→ **Brief**: Scan the records below for the line with "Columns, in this" and the line with "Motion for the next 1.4". Repeat those two lines and every line between them exactly, and nothing else.

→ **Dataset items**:
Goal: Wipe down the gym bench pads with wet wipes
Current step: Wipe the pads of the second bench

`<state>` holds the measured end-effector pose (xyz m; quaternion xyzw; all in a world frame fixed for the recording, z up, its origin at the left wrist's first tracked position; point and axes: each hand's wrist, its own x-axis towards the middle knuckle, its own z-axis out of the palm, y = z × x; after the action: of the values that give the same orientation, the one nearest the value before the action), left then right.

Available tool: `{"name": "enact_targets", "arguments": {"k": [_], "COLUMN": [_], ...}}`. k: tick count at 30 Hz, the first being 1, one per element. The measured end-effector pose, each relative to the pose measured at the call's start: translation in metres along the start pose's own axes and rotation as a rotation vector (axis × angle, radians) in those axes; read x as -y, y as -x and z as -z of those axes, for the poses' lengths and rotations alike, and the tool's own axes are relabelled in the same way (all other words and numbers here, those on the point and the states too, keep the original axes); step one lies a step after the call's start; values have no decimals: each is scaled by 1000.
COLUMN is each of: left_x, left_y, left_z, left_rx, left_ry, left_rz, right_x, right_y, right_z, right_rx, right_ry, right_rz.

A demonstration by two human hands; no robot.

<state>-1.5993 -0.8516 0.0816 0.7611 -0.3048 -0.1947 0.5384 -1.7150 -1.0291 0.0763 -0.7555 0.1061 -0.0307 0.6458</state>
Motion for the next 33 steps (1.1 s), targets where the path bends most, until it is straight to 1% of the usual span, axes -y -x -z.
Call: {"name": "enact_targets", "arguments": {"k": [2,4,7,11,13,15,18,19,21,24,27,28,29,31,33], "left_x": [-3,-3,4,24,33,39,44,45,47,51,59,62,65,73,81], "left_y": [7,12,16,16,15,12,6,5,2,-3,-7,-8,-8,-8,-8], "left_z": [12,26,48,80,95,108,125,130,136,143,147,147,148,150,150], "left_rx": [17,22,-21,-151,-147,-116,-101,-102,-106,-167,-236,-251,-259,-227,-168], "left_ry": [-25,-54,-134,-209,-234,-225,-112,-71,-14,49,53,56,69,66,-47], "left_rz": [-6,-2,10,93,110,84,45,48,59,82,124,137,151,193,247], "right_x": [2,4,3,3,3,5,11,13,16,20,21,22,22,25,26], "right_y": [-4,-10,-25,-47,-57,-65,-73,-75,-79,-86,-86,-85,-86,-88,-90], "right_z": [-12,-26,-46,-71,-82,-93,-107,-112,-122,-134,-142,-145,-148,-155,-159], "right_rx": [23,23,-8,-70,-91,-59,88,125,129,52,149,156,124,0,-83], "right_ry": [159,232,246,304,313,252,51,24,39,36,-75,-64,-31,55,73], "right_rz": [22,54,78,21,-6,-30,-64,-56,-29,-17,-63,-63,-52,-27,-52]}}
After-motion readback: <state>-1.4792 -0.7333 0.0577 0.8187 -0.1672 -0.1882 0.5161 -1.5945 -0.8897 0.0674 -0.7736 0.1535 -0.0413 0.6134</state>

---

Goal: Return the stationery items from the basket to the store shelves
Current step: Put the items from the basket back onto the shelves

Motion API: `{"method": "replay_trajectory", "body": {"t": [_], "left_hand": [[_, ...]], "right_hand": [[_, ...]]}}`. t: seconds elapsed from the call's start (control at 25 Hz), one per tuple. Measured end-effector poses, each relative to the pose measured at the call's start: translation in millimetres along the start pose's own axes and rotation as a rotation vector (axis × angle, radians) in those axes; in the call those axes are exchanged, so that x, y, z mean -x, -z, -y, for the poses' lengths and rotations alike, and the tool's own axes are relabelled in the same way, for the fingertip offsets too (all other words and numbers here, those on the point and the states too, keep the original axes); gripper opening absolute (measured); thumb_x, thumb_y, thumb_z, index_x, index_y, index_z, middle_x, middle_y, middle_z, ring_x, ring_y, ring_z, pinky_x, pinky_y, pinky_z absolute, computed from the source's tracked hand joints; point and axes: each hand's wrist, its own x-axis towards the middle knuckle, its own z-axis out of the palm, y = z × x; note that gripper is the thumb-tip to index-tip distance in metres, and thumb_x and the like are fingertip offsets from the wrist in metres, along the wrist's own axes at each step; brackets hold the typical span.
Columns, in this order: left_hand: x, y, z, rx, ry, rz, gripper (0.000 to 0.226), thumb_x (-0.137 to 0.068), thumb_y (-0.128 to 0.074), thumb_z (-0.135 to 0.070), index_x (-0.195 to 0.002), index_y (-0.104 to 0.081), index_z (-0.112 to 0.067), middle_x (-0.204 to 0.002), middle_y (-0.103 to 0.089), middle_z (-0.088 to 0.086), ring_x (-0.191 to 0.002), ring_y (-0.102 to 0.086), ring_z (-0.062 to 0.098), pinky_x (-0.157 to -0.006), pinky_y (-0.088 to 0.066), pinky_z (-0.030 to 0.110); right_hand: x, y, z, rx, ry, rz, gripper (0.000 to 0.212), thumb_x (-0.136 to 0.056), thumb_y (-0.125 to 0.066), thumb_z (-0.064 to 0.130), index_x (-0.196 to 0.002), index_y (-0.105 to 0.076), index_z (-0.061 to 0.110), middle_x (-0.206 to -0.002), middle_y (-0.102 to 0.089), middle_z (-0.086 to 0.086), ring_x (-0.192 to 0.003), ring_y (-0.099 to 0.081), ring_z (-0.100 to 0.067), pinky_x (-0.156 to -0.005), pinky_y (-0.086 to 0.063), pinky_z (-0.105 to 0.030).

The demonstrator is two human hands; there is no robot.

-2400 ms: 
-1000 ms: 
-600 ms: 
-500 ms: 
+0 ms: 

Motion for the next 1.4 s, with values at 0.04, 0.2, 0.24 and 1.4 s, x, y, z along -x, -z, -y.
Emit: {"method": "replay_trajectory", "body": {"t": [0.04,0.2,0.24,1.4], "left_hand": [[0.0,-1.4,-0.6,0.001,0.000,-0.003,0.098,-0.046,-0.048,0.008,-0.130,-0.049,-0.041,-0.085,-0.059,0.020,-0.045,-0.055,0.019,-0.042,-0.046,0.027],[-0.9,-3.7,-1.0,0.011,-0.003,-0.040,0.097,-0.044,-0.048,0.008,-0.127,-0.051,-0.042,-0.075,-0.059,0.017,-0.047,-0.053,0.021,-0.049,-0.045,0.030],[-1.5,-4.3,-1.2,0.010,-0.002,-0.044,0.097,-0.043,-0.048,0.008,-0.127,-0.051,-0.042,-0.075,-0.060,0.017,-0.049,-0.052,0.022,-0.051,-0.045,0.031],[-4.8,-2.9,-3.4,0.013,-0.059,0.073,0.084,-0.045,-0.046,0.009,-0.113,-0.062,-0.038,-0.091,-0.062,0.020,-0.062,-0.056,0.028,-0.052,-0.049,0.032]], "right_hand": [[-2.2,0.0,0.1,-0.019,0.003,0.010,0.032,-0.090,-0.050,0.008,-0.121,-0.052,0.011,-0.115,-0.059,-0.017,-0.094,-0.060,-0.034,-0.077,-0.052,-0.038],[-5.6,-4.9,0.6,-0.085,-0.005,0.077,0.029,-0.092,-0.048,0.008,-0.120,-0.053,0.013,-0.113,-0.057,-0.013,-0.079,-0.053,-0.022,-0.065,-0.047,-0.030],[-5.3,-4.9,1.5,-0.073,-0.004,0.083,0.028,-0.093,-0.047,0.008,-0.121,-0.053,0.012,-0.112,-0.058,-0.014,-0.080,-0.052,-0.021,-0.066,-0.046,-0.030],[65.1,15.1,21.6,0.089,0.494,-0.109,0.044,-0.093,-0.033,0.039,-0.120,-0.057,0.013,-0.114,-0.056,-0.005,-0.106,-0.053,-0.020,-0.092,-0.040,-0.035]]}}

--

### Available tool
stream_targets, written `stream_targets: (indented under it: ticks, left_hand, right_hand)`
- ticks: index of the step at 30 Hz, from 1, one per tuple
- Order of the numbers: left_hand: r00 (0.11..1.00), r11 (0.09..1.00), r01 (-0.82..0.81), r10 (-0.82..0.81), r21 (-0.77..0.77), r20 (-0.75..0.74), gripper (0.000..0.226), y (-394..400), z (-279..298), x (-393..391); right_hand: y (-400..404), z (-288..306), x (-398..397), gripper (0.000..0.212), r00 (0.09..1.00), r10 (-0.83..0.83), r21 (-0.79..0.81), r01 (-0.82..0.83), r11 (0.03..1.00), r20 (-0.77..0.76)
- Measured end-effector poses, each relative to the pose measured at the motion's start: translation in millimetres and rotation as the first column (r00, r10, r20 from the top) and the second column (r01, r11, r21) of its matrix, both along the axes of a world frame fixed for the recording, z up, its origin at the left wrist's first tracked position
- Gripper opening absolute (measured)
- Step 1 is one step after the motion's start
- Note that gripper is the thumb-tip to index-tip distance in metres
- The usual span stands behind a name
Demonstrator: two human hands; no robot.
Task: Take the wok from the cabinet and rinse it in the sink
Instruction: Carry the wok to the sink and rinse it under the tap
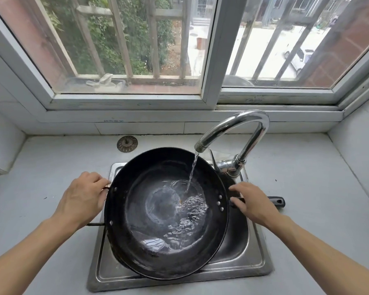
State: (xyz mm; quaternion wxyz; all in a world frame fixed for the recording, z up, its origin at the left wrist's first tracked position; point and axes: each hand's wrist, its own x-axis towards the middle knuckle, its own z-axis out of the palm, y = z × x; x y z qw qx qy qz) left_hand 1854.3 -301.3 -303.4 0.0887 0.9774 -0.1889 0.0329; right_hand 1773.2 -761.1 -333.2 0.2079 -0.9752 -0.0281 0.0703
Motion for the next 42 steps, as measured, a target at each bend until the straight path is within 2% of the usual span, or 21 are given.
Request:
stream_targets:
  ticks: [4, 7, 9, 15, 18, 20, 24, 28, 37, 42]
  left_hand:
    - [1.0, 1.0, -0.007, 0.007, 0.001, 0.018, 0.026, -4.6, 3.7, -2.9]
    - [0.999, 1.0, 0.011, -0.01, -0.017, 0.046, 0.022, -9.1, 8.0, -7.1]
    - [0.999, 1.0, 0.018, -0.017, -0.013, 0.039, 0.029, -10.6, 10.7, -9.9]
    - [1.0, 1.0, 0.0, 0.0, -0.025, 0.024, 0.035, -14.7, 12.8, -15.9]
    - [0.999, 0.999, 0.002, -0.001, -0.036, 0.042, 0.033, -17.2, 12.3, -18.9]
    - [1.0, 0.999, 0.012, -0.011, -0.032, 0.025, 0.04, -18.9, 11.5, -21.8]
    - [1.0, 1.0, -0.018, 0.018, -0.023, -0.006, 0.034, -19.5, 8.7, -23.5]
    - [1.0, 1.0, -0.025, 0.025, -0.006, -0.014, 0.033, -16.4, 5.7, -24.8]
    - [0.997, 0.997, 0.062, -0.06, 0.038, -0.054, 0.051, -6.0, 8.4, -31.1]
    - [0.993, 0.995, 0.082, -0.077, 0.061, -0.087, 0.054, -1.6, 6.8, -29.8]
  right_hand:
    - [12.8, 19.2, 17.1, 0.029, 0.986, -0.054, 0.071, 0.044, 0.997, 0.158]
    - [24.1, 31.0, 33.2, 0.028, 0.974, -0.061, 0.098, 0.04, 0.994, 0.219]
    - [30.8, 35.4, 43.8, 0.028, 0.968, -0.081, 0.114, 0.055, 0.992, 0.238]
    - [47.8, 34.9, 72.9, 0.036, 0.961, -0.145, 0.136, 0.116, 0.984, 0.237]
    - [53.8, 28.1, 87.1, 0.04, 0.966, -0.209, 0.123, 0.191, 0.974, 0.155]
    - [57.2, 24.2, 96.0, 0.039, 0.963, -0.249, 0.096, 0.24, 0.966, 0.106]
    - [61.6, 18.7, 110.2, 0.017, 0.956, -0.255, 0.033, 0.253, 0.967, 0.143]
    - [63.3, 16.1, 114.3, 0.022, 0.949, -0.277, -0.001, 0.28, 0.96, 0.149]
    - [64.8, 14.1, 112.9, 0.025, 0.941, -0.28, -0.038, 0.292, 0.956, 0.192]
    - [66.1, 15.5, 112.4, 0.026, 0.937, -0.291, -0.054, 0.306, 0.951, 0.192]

→ **Solution for this task**:
Columns, in this order: left_hand: x, y, z, rx, ry, rz, gripper (0.000 to 0.226), thumb_x (-0.137 to 0.068), thumb_y (-0.128 to 0.074), thumb_z (-0.135 to 0.070), index_x (-0.195 to 0.002), index_y (-0.104 to 0.081), index_z (-0.112 to 0.067), middle_x (-0.204 to 0.002), middle_y (-0.103 to 0.089), middle_z (-0.088 to 0.086), ring_x (-0.191 to 0.002), ring_y (-0.102 to 0.086), ring_z (-0.062 to 0.098), pinky_x (-0.157 to -0.006), pinky_y (-0.088 to 0.066), pinky_z (-0.030 to 0.110); right_hand: x, y, z, rx, ry, rz, gripper (0.000 to 0.212), thumb_x (-0.136 to 0.056), thumb_y (-0.125 to 0.066), thumb_z (-0.064 to 0.130), index_x (-0.196 to 0.002), index_y (-0.105 to 0.076), index_z (-0.061 to 0.110), middle_x (-0.206 to -0.002), middle_y (-0.102 to 0.089), middle_z (-0.086 to 0.086), ring_x (-0.192 to 0.003), ring_y (-0.099 to 0.081), ring_z (-0.100 to 0.067), pinky_x (-0.156 to -0.005), pinky_y (-0.086 to 0.063), pinky_z (-0.105 to 0.030).

The demonstrator is two human hands; there is no robot.

-2400 ms: 
-1000 ms: 
-600 ms: 
-500 ms: 
+0 ms: 

Motion for the next 1.4 s, with values at 0.04, 0.2, 0.24 and 1.4 s, x, y, z along -x, -z, -y.

Nothing further is needed to complete the exercise.